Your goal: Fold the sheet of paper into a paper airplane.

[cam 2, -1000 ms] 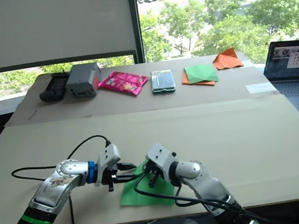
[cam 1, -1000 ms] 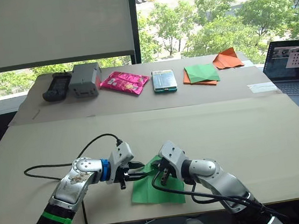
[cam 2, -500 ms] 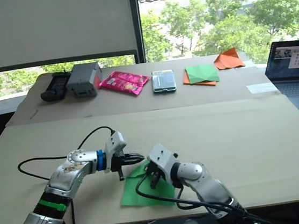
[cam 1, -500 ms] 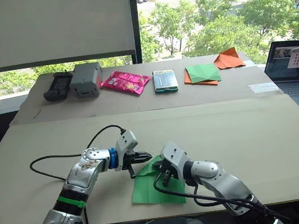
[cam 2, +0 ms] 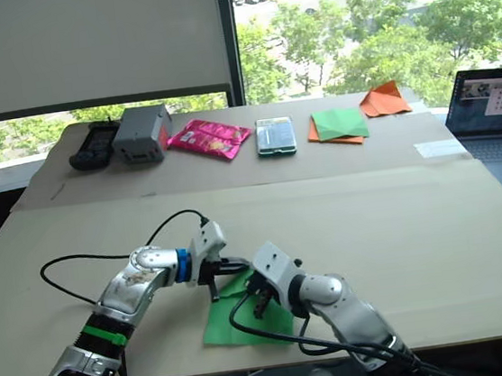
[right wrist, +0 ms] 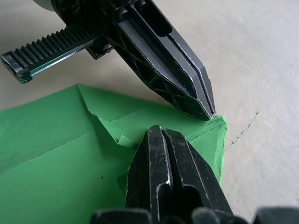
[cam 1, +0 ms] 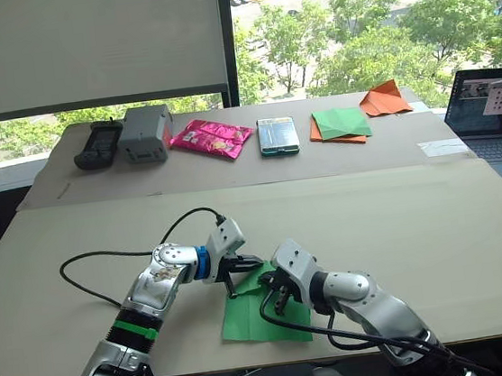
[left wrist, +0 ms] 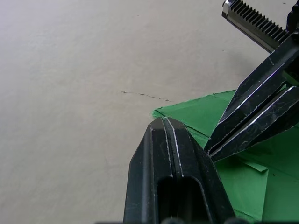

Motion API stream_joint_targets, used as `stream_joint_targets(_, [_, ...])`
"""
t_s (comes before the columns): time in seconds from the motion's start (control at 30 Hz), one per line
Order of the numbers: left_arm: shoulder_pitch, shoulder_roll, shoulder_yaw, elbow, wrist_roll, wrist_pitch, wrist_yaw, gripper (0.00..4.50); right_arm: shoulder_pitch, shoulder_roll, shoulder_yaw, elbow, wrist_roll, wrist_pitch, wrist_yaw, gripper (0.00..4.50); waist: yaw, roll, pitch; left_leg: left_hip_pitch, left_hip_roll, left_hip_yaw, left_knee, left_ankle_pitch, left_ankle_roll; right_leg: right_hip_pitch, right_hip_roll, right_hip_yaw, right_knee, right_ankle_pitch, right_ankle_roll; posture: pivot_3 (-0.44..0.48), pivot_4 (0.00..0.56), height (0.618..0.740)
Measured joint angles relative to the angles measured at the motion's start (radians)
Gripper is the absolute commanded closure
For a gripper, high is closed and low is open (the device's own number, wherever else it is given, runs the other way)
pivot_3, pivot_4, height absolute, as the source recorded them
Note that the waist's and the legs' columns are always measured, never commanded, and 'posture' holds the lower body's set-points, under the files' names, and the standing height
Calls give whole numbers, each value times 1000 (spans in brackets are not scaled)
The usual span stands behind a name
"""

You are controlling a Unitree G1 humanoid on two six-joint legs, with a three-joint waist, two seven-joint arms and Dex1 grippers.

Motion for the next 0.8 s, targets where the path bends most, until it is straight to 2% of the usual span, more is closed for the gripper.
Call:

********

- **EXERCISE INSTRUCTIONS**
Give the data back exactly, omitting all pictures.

- **SOLUTION FOR THIS TASK**
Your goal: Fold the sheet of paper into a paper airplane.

[cam 2, -1000 ms] 
[cam 1, -1000 ms] 
[cam 2, -500 ms] 
[cam 1, -500 ms] 
[cam 2, +0 ms] 
[right wrist, +0 ms] 
[cam 1, +0 ms] 
[left wrist, +0 ms] 

Motion API stream_joint_targets, used as `stream_joint_targets(_, [_, ...])`
"""
t_s (comes before the columns): time in seconds from the motion's start (control at 30 Hz), one per line
Order of the numbers: left_arm: shoulder_pitch, shoulder_roll, shoulder_yaw, elbow, wrist_roll, wrist_pitch, wrist_yaw, gripper (0.00..4.50); right_arm: shoulder_pitch, shoulder_roll, shoulder_yaw, elbow, wrist_roll, wrist_pitch, wrist_yaw, gripper (0.00..4.50); waist: yaw, roll, pitch; left_leg: left_hip_pitch, left_hip_roll, left_hip_yaw, left_knee, left_ankle_pitch, left_ankle_roll; right_leg: right_hip_pitch, right_hip_roll, right_hip_yaw, right_knee, right_ankle_pitch, right_ankle_roll; posture: pivot_3 (-0.44..0.48), pivot_4 (0.00..0.56), height (0.618..0.740)
Measured joint angles relative to the angles measured at the motion's start (radians)
Gripper is the absolute commanded closure
For a gripper, high is closed and low is open (the device's own number, wherever else it is given, runs the other way)
pivot_3, pivot_4, height absolute, as the source recorded them
Note that the waist's and the legs' columns are always measured, never commanded, and 'posture' holds the lower body's set-points, under the files' names, and the standing height
Calls give whole numbers, each value times 1000 (spans in brackets are not scaled)
The usual span stands behind a name
"""

You are controlling a Unitree G1 humanoid on two six-joint legs, with a three-joint waist, two seven-joint arms and Dex1 grippers.

Motion for the next 0.8 s, targets where the path bends most, until it is straight to 2% of the usual span, more is closed for the gripper.
Call:

The exercise contains nothing more.